_What the exercise asks_: Output range, inclusive: from the line containing "<point>246,94</point>" to the line containing "<point>231,40</point>". Restate those lines from the data below word for word and only those.

[Entries supplied Boundary: Start]

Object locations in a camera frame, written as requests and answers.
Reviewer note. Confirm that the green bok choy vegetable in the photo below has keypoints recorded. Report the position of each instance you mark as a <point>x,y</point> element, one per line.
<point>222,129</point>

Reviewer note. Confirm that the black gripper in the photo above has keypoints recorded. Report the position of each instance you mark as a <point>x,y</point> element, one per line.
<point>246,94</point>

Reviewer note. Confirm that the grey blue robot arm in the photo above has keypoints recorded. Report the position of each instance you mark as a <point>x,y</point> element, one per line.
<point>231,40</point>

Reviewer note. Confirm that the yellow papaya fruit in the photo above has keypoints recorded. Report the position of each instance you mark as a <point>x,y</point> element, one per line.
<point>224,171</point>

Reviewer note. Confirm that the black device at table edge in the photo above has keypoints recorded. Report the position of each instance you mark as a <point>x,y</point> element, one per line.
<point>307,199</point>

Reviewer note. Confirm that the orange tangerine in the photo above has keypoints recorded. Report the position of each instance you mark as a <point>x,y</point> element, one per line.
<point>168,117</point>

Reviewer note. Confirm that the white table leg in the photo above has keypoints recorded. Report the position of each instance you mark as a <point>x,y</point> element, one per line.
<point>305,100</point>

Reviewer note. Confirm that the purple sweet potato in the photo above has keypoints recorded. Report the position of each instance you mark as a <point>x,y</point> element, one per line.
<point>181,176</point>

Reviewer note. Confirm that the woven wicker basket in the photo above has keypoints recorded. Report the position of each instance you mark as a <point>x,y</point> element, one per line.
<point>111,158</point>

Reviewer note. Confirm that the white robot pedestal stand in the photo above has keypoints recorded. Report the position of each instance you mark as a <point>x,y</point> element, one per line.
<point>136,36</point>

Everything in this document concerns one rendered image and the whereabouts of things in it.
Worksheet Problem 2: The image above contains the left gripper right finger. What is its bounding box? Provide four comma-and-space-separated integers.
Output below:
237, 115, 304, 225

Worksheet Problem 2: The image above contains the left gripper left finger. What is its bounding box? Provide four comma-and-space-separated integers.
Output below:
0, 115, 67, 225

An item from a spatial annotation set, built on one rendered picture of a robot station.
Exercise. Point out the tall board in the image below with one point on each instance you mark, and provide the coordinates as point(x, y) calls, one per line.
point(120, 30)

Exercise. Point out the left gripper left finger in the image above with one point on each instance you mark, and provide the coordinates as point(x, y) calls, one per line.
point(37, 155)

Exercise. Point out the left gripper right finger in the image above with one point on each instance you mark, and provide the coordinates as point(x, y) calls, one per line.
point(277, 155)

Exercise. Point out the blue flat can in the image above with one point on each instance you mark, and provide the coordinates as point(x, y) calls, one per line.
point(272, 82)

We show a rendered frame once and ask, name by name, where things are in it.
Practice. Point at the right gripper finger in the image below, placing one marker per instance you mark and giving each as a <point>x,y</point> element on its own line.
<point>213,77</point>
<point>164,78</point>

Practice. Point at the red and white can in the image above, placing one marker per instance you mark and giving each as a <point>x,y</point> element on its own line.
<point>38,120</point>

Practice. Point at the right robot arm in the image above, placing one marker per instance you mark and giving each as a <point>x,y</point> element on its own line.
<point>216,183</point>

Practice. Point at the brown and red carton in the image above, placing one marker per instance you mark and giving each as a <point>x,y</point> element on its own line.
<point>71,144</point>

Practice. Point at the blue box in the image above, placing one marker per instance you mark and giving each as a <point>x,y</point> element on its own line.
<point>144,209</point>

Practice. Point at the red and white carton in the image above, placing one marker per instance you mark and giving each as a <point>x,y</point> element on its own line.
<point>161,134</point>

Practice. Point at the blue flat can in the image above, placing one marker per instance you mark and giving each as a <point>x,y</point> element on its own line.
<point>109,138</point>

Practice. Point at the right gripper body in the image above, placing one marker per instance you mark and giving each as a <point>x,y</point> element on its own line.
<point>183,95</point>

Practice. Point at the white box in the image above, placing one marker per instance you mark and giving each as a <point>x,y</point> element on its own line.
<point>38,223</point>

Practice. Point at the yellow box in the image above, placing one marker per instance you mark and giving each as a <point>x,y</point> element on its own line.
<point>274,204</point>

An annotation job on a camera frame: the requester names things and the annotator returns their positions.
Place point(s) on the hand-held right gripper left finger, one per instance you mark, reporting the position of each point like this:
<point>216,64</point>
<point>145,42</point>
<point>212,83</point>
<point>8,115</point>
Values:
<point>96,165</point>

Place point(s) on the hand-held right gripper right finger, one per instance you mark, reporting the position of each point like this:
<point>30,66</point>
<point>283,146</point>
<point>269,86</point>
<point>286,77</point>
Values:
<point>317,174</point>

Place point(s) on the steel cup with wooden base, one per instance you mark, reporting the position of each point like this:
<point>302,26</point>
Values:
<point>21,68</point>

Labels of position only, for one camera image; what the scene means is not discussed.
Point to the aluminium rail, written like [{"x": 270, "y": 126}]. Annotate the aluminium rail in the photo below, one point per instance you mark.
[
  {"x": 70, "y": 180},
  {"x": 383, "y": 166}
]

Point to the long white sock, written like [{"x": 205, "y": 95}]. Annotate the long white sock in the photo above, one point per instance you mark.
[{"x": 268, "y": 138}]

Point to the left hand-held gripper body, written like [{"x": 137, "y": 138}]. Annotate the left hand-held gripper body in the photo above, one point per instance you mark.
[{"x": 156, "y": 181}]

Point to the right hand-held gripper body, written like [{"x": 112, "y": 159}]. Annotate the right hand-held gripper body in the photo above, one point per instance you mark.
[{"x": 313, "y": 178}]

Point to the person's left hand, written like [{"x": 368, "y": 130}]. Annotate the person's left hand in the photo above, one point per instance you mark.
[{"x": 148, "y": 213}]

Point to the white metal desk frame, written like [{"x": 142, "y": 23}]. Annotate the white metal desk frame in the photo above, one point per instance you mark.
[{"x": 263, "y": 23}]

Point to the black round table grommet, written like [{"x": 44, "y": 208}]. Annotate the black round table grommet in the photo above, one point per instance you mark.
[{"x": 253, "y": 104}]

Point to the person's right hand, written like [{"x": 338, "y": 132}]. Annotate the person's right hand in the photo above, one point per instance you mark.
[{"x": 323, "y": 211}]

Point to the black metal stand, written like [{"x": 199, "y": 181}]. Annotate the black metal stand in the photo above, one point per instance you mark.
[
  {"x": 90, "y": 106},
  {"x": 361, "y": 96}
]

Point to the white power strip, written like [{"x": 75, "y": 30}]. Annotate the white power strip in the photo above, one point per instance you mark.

[Entries supplied Boundary: End]

_Exercise output_:
<point>246,94</point>

Reviewer note. Confirm that the grey blue robot arm in the photo above has keypoints recorded. Report the position of each instance you mark as a <point>x,y</point> element, one per line.
<point>231,40</point>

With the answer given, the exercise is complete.